Po prostu wielkie TAK. Jest niepodważalnym faktem to, co piszecie na temat realiów. Cenną radą jest też Wasze odradzanie służby w SC-S, bo powinno dać do myślenia tym niezdecydowanym. Zapewne większość tych, którzy na własnej skórze odczuli skutki przejścia z SC do SC-S, są najbardziej rozgoryczeni. Nic dziwnego.
Uważam, że podjęcie decyzji powinno być BARDZO indywidualnie rozpatrzone, przez pryzmat tych gorzkich aspektów. Wydaje mi się, że jeżeli ktoś ma JAKIEKOLWIEK oczekiwania względem służby w SC-S, to z góry srogo się rozczaruje, bo już na etapie rekrutacji można wyłapać, jak traktuje się ludzi. I to się raczej nie zmienia.
Więc jeśli po takiej rekrutacji, kandydat myśli sobie: ,,dam z siebie wszystko, to w pracy mnie docenią" lub ,,wiecznie źle tu nie będzie", to tylko współczuć bolesnego zderzenia z betonem. Jeżeli ktoś ma to "szczęście posiadania" znajomych w mundurówce, to bez ich barwnych opowieści może wywnioskować, co się tam dzieje. Mój mąż pracuje w SG od 10 lat i choć ma dobrą posadkę, to czasem powie, że ,,może trzeba było iść do celników".
Także trawa jest zawsze bardziej zasr*na tam, gdzie akurat stoimy. Wielu z Was uważa, że obecnie do SC-S idą "nieambitni", którym nie wyszło z SG lub inną formacją. Poniekąd może tak być - chyba jestem na to przykładem.

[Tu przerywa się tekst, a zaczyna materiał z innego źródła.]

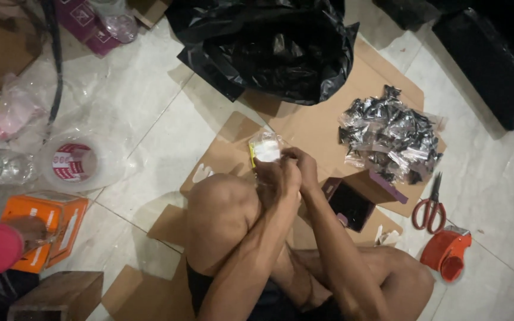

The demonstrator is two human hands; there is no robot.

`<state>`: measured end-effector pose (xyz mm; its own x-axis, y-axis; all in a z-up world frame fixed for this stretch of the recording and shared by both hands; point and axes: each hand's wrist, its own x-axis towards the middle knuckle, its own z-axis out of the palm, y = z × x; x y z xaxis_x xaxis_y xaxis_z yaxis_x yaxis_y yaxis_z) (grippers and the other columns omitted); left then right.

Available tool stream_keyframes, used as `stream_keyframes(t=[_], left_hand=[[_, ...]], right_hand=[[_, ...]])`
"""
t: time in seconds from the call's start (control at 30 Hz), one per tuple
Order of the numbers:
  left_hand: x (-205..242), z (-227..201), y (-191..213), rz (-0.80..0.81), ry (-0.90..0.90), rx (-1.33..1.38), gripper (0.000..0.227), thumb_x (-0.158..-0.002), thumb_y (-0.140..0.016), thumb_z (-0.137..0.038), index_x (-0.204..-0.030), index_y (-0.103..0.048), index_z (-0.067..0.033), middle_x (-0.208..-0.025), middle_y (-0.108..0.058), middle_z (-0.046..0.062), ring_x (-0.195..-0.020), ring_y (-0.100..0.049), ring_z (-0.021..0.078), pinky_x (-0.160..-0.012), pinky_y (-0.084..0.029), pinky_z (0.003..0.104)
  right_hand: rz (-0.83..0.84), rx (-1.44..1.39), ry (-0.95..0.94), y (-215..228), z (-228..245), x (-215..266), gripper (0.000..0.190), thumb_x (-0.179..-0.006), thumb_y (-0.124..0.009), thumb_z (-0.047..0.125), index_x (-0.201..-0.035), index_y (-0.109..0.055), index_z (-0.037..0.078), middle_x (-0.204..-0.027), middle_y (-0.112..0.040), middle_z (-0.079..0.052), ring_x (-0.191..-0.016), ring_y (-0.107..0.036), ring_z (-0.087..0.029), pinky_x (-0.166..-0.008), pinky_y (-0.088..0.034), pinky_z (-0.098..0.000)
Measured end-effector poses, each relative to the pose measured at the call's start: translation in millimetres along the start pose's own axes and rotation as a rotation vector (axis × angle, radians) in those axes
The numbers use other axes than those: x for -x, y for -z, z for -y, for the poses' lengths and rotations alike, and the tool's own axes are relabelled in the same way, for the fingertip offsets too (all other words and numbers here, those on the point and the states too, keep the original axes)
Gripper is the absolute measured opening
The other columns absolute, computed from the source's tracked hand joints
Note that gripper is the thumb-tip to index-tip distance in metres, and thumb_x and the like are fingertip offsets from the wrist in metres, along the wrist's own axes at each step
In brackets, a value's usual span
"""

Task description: The person places small objects into plastic bags and then puts them into a small cardboard box.

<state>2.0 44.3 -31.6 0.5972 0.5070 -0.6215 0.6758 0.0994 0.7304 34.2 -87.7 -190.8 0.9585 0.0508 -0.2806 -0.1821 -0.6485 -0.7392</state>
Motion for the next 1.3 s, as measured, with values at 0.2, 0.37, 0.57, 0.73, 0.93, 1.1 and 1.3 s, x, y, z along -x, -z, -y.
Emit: stream_keyframes(t=[0.2,0.37,0.57,0.73,0.93,1.1,1.3], left_hand=[[-2.1,-1.5,5.4,0.026,0.031,-0.094,0.113,-0.084,-0.075,-0.050,-0.176,-0.014,-0.0230,-0.175,-0.038,0.015,-0.162,-0.046,0.0356,-0.134,-0.030,0.057],[-1.1,-2.6,4.3,0.047,0.052,-0.157,0.113,-0.084,-0.071,-0.054,-0.176,-0.011,-0.0283,-0.178,-0.037,0.011,-0.162,-0.048,0.0332,-0.134,-0.031,0.056],[9.4,2.1,4.6,0.019,-0.108,-0.079,0.114,-0.082,-0.074,-0.040,-0.177,-0.014,-0.0201,-0.177,-0.036,0.018,-0.161,-0.045,0.0422,-0.131,-0.033,0.061],[34.7,6.0,7.7,0.269,-0.315,0.273,0.098,-0.087,-0.081,-0.020,-0.171,-0.035,0.0010,-0.169,-0.043,0.041,-0.162,-0.038,0.0573,-0.136,-0.030,0.063],[11.0,93.9,-56.2,0.864,-0.307,0.323,0.038,-0.085,-0.101,-0.016,-0.118,-0.086,-0.0017,-0.099,-0.085,0.016,-0.086,-0.082,0.0211,-0.075,-0.067,0.034],[17.9,68.2,-10.5,1.000,-0.320,0.286,0.039,-0.084,-0.095,0.004,-0.122,-0.085,-0.0008,-0.107,-0.086,0.019,-0.094,-0.086,0.0221,-0.080,-0.071,0.032],[22.8,66.1,4.2,1.121,-0.332,0.075,0.071,-0.087,-0.095,0.000,-0.153,-0.068,-0.0077,-0.098,-0.086,0.016,-0.084,-0.082,0.0183,-0.073,-0.071,0.027]], right_hand=[[-0.014,0.069,-0.100,1.1,29.3,0.1,0.030,-0.093,-0.076,0.018,-0.122,-0.086,0.015,-0.110,-0.087,-0.017,-0.115,-0.080,-0.046,-0.097,-0.061,-0.0557],[-0.041,0.115,-0.110,13.8,49.3,19.6,0.029,-0.097,-0.070,0.024,-0.121,-0.087,0.023,-0.111,-0.088,-0.012,-0.117,-0.079,-0.045,-0.098,-0.062,-0.0554],[-0.404,-0.076,-0.100,29.4,57.1,51.8,0.021,-0.101,-0.084,0.026,-0.121,-0.087,0.020,-0.110,-0.087,-0.010,-0.106,-0.083,-0.031,-0.089,-0.068,-0.0423],[-0.723,-0.641,-0.006,59.9,69.8,104.0,0.023,-0.103,-0.086,0.008,-0.120,-0.072,-0.001,-0.108,-0.084,-0.019,-0.088,-0.081,-0.024,-0.081,-0.071,-0.0371],[-0.972,-0.762,0.089,79.8,42.2,157.8,0.037,-0.102,-0.083,-0.001,-0.131,-0.062,0.007,-0.116,-0.077,-0.007,-0.105,-0.077,-0.015,-0.093,-0.066,-0.0306],[-0.968,-0.803,0.018,75.3,46.0,216.0,0.049,-0.100,-0.085,0.000,-0.141,-0.060,0.009,-0.105,-0.075,-0.007,-0.093,-0.078,-0.015,-0.079,-0.066,-0.0265],[-1.120,-0.346,-0.093,70.7,39.8,285.5,0.043,-0.096,-0.088,0.003,-0.134,-0.068,0.007,-0.124,-0.077,-0.016,-0.122,-0.077,-0.031,-0.099,-0.067,-0.0384]])
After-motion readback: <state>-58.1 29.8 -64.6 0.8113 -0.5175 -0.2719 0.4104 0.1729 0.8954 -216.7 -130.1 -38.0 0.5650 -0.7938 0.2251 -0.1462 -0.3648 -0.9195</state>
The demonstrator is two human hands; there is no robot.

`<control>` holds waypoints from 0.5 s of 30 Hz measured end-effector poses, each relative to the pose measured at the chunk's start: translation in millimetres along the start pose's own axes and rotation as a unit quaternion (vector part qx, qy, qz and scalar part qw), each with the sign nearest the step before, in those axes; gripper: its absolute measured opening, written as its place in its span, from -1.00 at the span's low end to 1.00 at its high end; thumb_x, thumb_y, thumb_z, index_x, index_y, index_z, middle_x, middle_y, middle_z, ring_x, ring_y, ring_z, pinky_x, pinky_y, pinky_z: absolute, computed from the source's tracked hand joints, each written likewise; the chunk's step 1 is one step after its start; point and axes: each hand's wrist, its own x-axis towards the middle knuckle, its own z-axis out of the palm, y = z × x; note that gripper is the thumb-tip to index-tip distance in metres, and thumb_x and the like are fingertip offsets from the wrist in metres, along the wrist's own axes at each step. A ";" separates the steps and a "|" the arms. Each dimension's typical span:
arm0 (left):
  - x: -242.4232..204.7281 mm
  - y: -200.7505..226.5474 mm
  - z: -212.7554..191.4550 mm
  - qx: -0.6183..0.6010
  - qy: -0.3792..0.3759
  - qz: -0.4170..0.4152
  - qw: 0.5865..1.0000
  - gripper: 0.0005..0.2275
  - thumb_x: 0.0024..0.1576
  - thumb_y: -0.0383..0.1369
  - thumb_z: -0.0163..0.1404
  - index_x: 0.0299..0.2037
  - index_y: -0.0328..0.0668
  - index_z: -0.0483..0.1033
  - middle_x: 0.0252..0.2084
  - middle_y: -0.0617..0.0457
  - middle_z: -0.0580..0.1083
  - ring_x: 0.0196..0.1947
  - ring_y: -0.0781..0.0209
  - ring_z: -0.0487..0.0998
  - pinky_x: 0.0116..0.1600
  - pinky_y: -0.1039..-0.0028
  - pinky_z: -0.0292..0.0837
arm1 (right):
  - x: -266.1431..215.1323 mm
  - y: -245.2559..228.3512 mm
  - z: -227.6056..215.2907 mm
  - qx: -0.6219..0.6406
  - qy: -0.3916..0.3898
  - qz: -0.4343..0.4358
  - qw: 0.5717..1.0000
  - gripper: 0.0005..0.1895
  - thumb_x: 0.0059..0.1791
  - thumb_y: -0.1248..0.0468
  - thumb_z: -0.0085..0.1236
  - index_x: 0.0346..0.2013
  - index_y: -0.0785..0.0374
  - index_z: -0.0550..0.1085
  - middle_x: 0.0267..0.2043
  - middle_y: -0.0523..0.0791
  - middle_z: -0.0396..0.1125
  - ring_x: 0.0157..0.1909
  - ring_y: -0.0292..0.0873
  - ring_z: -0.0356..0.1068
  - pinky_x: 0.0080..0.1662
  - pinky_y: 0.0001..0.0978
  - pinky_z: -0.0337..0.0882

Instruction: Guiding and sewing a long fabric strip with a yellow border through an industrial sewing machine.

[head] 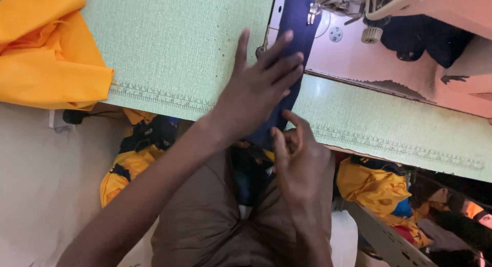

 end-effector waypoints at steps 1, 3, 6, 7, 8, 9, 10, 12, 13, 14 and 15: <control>-5.5 9.2 -9.5 -0.046 -0.038 -0.013 0.998 -0.49 0.28 -0.47 0.15 0.46 -0.17 0.36 0.57 0.07 0.03 0.56 -0.04 -0.30 0.43 -0.51 -0.39 | 4.1 0.1 -0.2 0.030 0.007 -0.001 1.000 -0.56 0.06 0.18 0.12 0.23 0.18 0.44 -0.35 -0.15 0.59 -0.36 -0.23 0.59 -0.26 -0.30 0.51; -4.9 1.8 -7.2 -0.050 -0.035 -0.016 0.998 -0.44 0.28 -0.52 0.18 0.49 -0.11 0.30 0.57 0.11 -0.01 0.56 -0.07 -0.29 0.44 -0.51 -0.41 | 12.5 -6.9 -2.5 0.061 0.008 0.003 0.998 -0.55 0.05 0.22 0.13 0.24 0.21 0.44 -0.41 -0.14 0.57 -0.49 -0.27 0.51 -0.33 -0.34 0.49; 1.1 -2.7 -9.8 -0.067 -0.004 -0.022 0.998 -0.49 0.22 -0.52 0.23 0.38 -0.10 0.36 0.48 0.05 0.13 0.53 -0.19 -0.18 0.42 -0.53 -0.38 | 27.6 -1.8 3.2 0.103 0.020 -0.018 0.994 -0.58 0.05 0.32 0.16 0.22 0.28 0.46 -0.52 -0.14 0.52 -0.62 -0.34 0.38 -0.38 -0.40 0.45; 5.2 -5.2 -12.3 -0.078 0.027 -0.018 0.996 -0.58 0.17 -0.47 0.24 0.25 -0.17 0.47 0.39 -0.04 0.30 0.50 -0.27 -0.08 0.38 -0.55 -0.33 | 34.9 1.6 6.9 0.117 0.038 -0.040 0.992 -0.62 0.04 0.37 0.17 0.18 0.32 0.49 -0.57 -0.14 0.48 -0.61 -0.36 0.34 -0.36 -0.41 0.43; 3.3 -3.2 -15.0 -0.077 0.028 -0.018 0.997 -0.58 0.17 -0.47 0.24 0.25 -0.17 0.47 0.39 -0.04 0.30 0.50 -0.27 -0.08 0.38 -0.55 -0.33 | 38.3 1.3 6.6 0.117 0.040 -0.042 0.991 -0.62 0.04 0.37 0.17 0.18 0.32 0.49 -0.57 -0.14 0.48 -0.61 -0.36 0.34 -0.36 -0.41 0.43; 2.2 -1.3 -16.8 -0.086 0.019 -0.024 0.996 -0.59 0.18 -0.51 0.19 0.25 -0.16 0.49 0.39 -0.01 0.31 0.51 -0.19 -0.09 0.41 -0.51 -0.34 | 42.7 1.7 6.1 0.111 0.057 -0.065 0.990 -0.64 0.05 0.37 0.16 0.15 0.34 0.50 -0.59 -0.14 0.48 -0.64 -0.36 0.36 -0.35 -0.43 0.46; 1.6 1.4 -17.3 -0.097 0.009 -0.028 0.995 -0.60 0.18 -0.55 0.15 0.26 -0.15 0.50 0.39 0.02 0.32 0.52 -0.11 -0.11 0.44 -0.46 -0.36 | 46.6 3.2 5.4 0.104 0.076 -0.085 0.988 -0.67 0.05 0.38 0.15 0.12 0.35 0.52 -0.61 -0.14 0.48 -0.66 -0.36 0.38 -0.35 -0.45 0.49; 7.8 -5.3 -14.7 -0.102 0.003 -0.034 0.994 -0.60 0.20 -0.53 0.12 0.28 -0.12 0.48 0.39 0.06 0.32 0.52 -0.11 -0.10 0.44 -0.45 -0.37 | 57.9 5.7 5.3 0.096 0.081 -0.085 0.988 -0.67 0.05 0.36 0.17 0.11 0.33 0.53 -0.61 -0.15 0.47 -0.68 -0.37 0.37 -0.36 -0.47 0.47; 8.6 -8.3 -14.3 -0.105 -0.004 -0.042 0.994 -0.60 0.23 -0.50 0.10 0.30 -0.09 0.46 0.40 0.10 0.31 0.52 -0.10 -0.09 0.44 -0.44 -0.38 | 62.3 6.5 6.2 0.088 0.084 -0.086 0.989 -0.67 0.04 0.35 0.19 0.11 0.32 0.54 -0.61 -0.17 0.47 -0.70 -0.37 0.37 -0.38 -0.49 0.44; 13.2 -11.8 -11.7 -0.103 -0.006 -0.045 0.994 -0.60 0.23 -0.50 0.10 0.30 -0.09 0.46 0.40 0.10 0.31 0.52 -0.10 -0.09 0.44 -0.44 -0.38 | 67.0 5.4 5.1 0.090 0.082 -0.088 0.989 -0.67 0.04 0.35 0.19 0.11 0.32 0.54 -0.61 -0.17 0.47 -0.70 -0.37 0.37 -0.38 -0.49 0.44; 17.9 -15.3 -9.7 -0.105 0.004 -0.045 0.993 -0.64 0.26 -0.50 0.07 0.28 -0.09 0.47 0.37 0.13 0.32 0.51 -0.09 -0.08 0.44 -0.43 -0.39 | 71.5 4.0 3.7 0.074 0.087 -0.078 0.990 -0.64 0.04 0.34 0.22 0.14 0.31 0.53 -0.55 -0.14 0.51 -0.64 -0.35 0.43 -0.26 -0.40 0.51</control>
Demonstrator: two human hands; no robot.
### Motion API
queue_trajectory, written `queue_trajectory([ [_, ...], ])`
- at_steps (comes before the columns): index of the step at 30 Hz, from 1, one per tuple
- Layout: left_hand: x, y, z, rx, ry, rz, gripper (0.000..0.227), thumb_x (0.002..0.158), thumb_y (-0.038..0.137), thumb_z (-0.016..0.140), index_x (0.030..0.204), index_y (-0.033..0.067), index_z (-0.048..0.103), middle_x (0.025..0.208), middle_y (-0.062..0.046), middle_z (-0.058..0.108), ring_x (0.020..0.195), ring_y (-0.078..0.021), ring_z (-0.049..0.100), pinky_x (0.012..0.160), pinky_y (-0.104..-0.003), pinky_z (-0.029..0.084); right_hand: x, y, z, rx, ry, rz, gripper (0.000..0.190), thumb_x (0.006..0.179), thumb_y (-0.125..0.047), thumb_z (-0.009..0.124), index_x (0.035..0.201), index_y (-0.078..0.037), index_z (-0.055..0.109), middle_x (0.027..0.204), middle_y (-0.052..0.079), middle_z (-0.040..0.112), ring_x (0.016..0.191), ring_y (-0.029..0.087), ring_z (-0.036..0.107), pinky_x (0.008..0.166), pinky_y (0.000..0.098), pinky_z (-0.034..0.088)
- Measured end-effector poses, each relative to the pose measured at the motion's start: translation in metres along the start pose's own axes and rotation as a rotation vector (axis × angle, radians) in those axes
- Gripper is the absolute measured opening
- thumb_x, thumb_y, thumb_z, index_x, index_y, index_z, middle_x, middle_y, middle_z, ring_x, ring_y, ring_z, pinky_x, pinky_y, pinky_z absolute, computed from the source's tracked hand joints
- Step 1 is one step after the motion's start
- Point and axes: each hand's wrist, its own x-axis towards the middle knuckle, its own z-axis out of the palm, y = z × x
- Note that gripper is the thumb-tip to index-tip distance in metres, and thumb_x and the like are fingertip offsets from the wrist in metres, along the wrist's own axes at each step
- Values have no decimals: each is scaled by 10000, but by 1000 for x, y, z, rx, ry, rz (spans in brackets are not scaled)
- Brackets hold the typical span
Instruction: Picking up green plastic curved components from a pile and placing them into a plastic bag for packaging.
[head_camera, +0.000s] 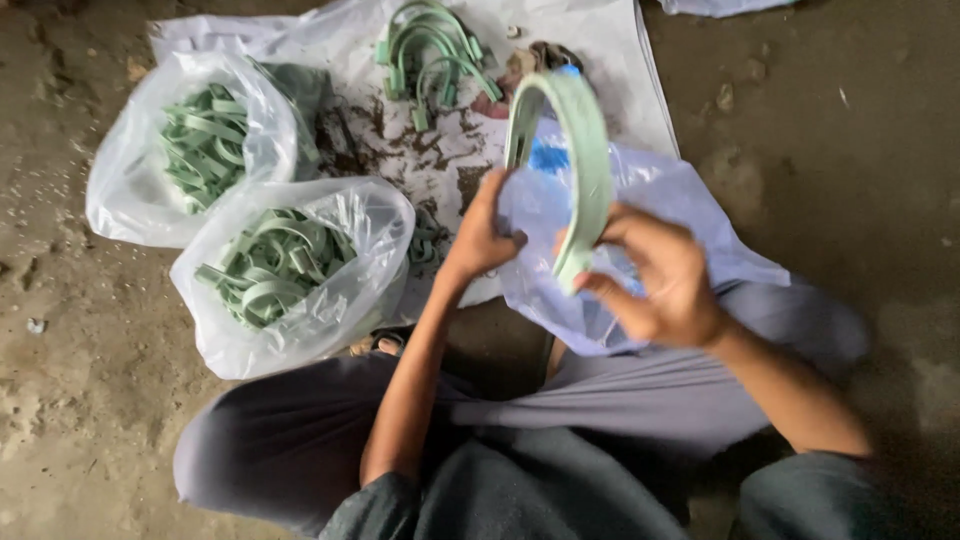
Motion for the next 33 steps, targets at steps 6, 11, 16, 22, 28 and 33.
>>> queue_trajectory([
  [6, -3, 9, -29, -277, 48, 229, 903, 730, 14, 683, 1551, 28, 308, 1601, -223, 387, 1522, -378, 354, 1311, -512, 229, -17, 21, -93, 87, -370, 375, 213, 950, 68, 583, 1155, 43, 637, 1003, 70, 682, 919, 138, 666, 883, 223, 579],
  [11, -13, 35, -46, -205, 109, 101, 891, 802, 101, 720, 1557, 6, 256, 1637, -221, 314, 1538, -376, 308, 1281, -491, 262, -18, 40, -117, -402, -790, 458, 431, 872, -269, 679, 1270, -105, 701, 1189, 16, 802, 936, 148, 786, 815, 305, 579],
  [16, -25, 70, -40, -276, 60, 223, 877, 827, -30, 650, 1594, 92, 242, 1666, -179, 316, 1036, -175, 381, 835, -297, 351, -8, 54, -35, -640, -783, 854, 284, 942, -143, 621, 1207, -59, 675, 1079, 144, 758, 856, 298, 655, 720, 421, 485],
  [22, -38, 105, -34, -216, -33, 342, 886, 792, -63, 588, 1602, 71, 254, 1693, -162, 321, 1055, -185, 290, 927, -352, 245, -29, 143, 9, -864, -663, 730, 350, 1012, -189, 612, 754, -15, 452, 801, 228, 607, 753, 483, 600, 625, 543, 431],
  [28, -42, 97, -38, -203, -17, 340, 899, 812, -88, 577, 1619, 110, 233, 1711, -157, 301, 1067, -169, 365, 820, -264, 396, -16, 142, 8, -829, -781, 696, 419, 952, -383, 608, 1150, -16, 575, 1293, 222, 578, 1157, 437, 570, 867, 550, 477],
  [33, -40, 76, -45, -158, 99, 262, 865, 823, -54, 614, 1599, 102, 268, 1681, -155, 351, 547, -55, 337, 469, -177, 327, 0, 80, 1, -899, -1205, 918, 442, 1010, -451, 361, 1279, -337, 692, 1265, 36, 706, 1183, 295, 650, 889, 440, 492],
])
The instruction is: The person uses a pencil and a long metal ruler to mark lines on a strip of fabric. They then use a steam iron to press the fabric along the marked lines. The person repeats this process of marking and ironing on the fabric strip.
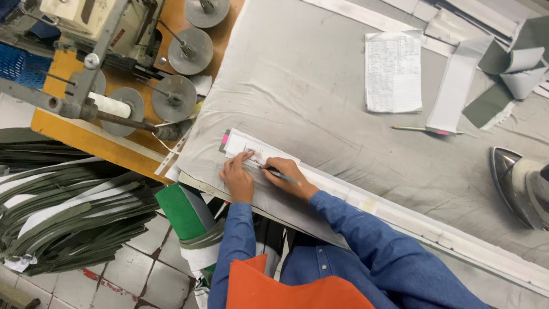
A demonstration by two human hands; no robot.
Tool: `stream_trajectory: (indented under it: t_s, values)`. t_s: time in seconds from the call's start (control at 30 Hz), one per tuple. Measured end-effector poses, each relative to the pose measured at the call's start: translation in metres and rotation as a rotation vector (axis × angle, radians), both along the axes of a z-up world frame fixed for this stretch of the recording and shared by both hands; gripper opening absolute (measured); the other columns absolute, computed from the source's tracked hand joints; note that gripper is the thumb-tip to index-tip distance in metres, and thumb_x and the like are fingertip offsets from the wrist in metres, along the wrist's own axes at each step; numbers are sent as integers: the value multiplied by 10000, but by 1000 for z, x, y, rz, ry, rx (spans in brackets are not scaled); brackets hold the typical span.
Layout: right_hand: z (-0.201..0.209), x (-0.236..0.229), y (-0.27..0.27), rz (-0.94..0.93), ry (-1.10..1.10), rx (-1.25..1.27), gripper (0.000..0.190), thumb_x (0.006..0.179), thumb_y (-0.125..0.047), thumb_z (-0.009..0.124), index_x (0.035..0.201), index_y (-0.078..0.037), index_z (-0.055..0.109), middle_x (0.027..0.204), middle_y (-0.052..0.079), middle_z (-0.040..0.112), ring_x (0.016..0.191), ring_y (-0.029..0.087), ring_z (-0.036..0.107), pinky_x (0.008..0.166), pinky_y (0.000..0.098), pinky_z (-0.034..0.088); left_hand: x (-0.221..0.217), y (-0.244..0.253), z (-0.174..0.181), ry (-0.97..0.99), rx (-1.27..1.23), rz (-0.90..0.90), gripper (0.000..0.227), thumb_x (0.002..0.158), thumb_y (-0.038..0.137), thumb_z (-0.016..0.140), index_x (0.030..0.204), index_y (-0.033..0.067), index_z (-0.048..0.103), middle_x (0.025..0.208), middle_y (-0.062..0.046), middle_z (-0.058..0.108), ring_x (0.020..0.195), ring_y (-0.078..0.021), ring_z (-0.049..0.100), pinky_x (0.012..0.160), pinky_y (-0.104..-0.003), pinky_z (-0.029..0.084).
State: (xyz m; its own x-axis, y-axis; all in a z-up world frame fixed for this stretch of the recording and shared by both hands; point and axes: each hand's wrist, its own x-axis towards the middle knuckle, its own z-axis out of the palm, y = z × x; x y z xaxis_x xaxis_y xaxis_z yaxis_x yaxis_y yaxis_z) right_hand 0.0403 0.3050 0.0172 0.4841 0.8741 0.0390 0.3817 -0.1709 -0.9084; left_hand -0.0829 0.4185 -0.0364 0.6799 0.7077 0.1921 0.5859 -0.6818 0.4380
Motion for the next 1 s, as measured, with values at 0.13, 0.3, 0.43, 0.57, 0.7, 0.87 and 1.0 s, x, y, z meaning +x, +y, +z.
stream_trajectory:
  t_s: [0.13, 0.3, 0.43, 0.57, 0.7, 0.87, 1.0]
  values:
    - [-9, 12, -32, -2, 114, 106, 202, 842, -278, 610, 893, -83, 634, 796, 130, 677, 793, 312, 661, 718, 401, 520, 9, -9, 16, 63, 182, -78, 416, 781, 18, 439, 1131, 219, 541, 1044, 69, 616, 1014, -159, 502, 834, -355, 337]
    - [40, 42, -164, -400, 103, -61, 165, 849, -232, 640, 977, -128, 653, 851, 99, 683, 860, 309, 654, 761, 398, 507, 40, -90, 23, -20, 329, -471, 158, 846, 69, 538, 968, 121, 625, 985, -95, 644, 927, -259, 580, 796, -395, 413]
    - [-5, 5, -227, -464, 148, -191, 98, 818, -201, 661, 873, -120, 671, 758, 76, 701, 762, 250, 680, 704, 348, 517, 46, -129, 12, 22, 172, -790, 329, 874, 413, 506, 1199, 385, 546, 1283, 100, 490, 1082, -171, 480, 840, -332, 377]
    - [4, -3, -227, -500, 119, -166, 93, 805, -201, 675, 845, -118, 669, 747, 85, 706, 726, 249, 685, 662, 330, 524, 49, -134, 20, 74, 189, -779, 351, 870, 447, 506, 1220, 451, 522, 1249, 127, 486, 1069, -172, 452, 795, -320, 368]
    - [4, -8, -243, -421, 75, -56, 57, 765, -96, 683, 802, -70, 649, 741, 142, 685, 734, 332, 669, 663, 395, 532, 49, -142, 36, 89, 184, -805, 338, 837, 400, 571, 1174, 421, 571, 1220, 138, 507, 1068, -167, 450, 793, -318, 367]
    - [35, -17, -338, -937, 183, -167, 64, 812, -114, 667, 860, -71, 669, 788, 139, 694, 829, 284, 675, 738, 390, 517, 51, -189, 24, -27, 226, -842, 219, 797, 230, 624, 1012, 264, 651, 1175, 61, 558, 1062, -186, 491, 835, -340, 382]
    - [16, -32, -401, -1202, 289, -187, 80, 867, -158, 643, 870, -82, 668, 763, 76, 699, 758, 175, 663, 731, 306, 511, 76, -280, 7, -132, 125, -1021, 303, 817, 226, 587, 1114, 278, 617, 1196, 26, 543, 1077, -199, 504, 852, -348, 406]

Do policji się nie nadaję - tu trup, tu przemoc wobec dziecka - nie dałabym rady w żadnym z wydziałów. Wojska nawet nie brałam pod uwagę, nie pasuje mi ten tryb. Ze względu na warunki pracy, kusiła mnie SG, jednak tak długie szkolenie jest dla mnie nie do przeskoczenia. No i co?
Moje "oczekiwania" względem pracy, to wypłata co miesiąc i względna pewność, że za tydzień nie stracę pracy, bo firma upadła (z autopsji). Poza tym nie wpływa na mnie atmosfera wśród współpracowników (zawsze robiłam swoje). A i jestem świadoma, że "robi się na czyjeś odznaki". Deszcz, wiatr, mróz, piekielny upał - bez taryfy ulgowej.
Brzmi to zatrważająco nieambitnie, ale mi to pasuje. Takich "walorów" można jeszcze wymienić sporo, jednak chyba każdy zainteresowany służbą jest zorientowany. Pytanie, czy świadomy?
Wracając do punktu wyjścia (jeśli ktoś tu w ogóle dotarł
), należy porzucić marzenia, oczekiwania i nadzieje na lepsze jutro w SC-S, a wziąć pod uwagę te gorzkie, ale prawdziwe aspekty i ocenić siebie samego. Czy jest się w stanie znosić to wszystko przez x lat + mnóstwo innych czynników, wynikających z pracy na granicy. Cóż, może obleję test psychologiczny, ale mi powyższe odpowiada.